-- GOAL OF THE EXERCISE --
The result must match the data exactly, line for line.

-- DATASET SECTION --

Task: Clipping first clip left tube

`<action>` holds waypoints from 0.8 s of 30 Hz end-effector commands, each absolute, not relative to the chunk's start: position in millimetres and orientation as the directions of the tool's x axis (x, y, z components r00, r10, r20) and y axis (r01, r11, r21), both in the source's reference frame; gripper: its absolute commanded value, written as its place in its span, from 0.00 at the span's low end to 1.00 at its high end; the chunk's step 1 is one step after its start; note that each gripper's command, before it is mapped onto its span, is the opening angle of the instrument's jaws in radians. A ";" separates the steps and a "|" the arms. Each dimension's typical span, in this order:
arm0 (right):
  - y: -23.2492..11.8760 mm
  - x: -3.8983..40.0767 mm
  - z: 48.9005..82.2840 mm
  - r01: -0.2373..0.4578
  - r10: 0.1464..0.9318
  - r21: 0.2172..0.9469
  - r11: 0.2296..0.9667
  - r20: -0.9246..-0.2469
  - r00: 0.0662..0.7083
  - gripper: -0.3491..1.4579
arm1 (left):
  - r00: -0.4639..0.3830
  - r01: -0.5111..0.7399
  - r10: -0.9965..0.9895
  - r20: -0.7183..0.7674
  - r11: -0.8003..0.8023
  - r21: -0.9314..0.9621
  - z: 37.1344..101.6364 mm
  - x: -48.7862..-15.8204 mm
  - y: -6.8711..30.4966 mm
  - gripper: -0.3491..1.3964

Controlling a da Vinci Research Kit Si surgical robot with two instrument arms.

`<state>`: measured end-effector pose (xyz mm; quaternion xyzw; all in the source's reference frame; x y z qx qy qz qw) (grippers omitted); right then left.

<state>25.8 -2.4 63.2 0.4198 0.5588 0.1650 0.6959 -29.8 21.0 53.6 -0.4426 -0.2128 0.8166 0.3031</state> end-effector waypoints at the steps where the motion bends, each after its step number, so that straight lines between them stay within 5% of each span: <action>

-- OUTPUT BELOW --
Task: Clipping first clip left tube

`<action>` holds waypoints from 0.8 s of 30 Hz end-effector commands, each absolute, not relative to the chunk's start: position in millimetres and orientation as the directions of the tool's x axis (x, y, z components r00, r10, r20) and y axis (r01, r11, r21), both in the source's reference frame; gripper: its absolute commanded value, written as its place in its span, from 0.00 at the span's low end to 1.00 at its high end; the chunk's step 1 is one step after its start; note that each gripper's command, before it is mapped onto its span, is the opening angle of the instrument's jaws in radians. A ";" separates the steps and a "|" the arms. Each dimension's typical span, in this order:
arm0 (right):
  - y: -23.2492..11.8760 mm
  - x: -3.8983..40.0767 mm
  - z: 48.9005..82.2840 mm
  - r01: -0.2373..0.4578
  - r10: 0.1464..0.9318
  - r21: 0.2172..0.9469
  - r11: 0.2296..0.9667
  - r20: -0.9246..-0.2469
  - r00: 0.0662..0.7083
  - gripper: -0.3491..1.4579
arm1 (left):
  - r00: -0.4639..0.3830
  - r01: -0.5111..0.7399
  - r10: -0.9965..0.9895
  - r20: -0.7183..0.7674
  - r11: -0.8003..0.8023
  - r21: -0.9314..0.9621
  - z: 37.1344..101.6364 mm
  - x: -48.7862..-15.8204 mm
  - y: -6.8711..30.4966 mm
  - gripper: -0.3491..1.3964

Controlling a da Vinci Research Kit Si surgical robot with two instrument arms.

`<state>`: measured end-effector pose (xyz mm; quaternion xyzw; all in the source's reference frame; x y z qx qy qz qw) (grippers omitted); right then left.

<state>25.8 -2.4 63.2 0.4198 0.5588 0.1650 0.6959 -29.8 21.0 53.6 -0.4426 -0.2128 0.8166 0.3031</state> end-effector waypoints at the steps where the motion bends, each after its step number, so that straight lines between them stay within 5% of each span: <action>

The answer has been given in its entirety.